Mais cette impression de solidité (correction : ce n’est pas une impression, c’est une certitude) du Sportage joue vraiment en sa faveur. Ainsi, à un moment donné, j’ai stationné le Sportage pour passer plus de 1000 km en trois jours au volant d’un Soul (dont Kia a cessé la production en octobre dernier).

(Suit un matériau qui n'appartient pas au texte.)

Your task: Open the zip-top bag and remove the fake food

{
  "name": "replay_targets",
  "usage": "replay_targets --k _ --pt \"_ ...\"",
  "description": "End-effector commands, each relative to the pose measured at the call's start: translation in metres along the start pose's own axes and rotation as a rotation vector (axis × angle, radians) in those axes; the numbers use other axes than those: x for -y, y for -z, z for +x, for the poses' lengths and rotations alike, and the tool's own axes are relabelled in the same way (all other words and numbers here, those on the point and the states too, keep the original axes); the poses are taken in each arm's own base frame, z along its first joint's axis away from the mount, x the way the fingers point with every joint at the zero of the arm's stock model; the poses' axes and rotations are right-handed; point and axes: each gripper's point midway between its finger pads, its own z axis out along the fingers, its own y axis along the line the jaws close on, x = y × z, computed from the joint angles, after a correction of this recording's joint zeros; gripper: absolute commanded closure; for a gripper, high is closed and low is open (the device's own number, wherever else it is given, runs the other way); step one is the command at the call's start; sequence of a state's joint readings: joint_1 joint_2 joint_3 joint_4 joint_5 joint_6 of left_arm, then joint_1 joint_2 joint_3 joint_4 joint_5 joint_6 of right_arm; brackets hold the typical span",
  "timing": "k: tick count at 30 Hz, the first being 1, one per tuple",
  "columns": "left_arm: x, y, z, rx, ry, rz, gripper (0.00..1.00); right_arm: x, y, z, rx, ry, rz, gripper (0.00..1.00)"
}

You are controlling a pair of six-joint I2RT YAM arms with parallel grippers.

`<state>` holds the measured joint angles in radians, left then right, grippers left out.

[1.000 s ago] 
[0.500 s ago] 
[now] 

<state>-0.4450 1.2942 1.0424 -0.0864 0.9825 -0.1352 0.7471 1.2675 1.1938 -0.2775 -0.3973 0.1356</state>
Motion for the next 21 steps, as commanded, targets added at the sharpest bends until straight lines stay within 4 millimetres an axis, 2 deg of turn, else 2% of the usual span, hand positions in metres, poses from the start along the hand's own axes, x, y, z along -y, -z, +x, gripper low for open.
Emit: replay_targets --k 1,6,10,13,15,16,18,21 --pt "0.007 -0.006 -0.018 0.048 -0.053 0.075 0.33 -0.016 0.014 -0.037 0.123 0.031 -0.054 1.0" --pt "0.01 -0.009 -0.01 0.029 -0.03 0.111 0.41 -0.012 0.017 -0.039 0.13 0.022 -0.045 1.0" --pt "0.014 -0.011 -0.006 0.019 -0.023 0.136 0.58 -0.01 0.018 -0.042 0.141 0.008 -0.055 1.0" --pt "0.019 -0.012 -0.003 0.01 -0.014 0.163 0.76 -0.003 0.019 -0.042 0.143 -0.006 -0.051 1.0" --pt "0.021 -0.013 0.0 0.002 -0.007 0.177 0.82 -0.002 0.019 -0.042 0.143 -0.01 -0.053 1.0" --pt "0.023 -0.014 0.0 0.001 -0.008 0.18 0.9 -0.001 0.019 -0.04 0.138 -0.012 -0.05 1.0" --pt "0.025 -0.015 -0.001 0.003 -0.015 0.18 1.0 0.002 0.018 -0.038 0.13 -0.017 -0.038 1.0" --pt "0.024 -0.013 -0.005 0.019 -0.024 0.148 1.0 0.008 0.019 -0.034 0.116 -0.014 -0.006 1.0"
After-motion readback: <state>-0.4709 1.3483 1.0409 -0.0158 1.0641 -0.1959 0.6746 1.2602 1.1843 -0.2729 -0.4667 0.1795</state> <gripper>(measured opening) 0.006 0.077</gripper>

Quand j’ai ensuite remis mes fesses dans le Sportage, j’ai été très heureux de retrouver la sensation de confiance que distille le SX HEV.

Photo : M.Crépault

Chacun son rôle
Les jambes de force MacPherson à l’avant et les multibras à l’arrière travaillent à l’unisson pour venir à bout de nos nids-de-poule anormaux qui se métamorphosent en cratères. La direction assistée électriquement n’est pas la plus chirurgicale mais elle demeure engageante, au diapason de la souplesse musclée des éléments suspenseurs.

Le freinage (disques ventilés à l’avant et pleins à l’arrière) opère dans le même registre : sa sensibilité à la pression du pied n’est pas à fleur de pédale mais le résultat s’avère sûr et efficace.

La cabine devient bruyante avec des pneus d’hiver sur chaussée sèche ou alors quand on accélère franchement à l’entrée d’une bretelle d’autoroute. Mais comme l’hybride est plus rapide que le Sportage ICE (232 chevaux vs 187), on ne s’en plaindra pas. Plusieurs vont aussi apprécier la « normalité » de la transmission à 6 rapports, à la traditionnelle et moderne, alors que plusieurs autres hybrides favorisent les boîtes CVT.

Récemment, j’ai noté une infiltration d’air dans le coin supérieur de la glace côté conducteur. Une légère contrariété qu’une retouche au joint d’étanchéité devrait corriger.

Enfin, bien que les froids intenses et la neige des derniers jours ont compliqué la vie de plusieurs automobilistes, le rouage intégral du Kia Sportage SX HEV 2026 lui a permis de se balader entre les camions-remorques renversés et les autos enlisées comme un ours polaire en vacances sur sa banquise.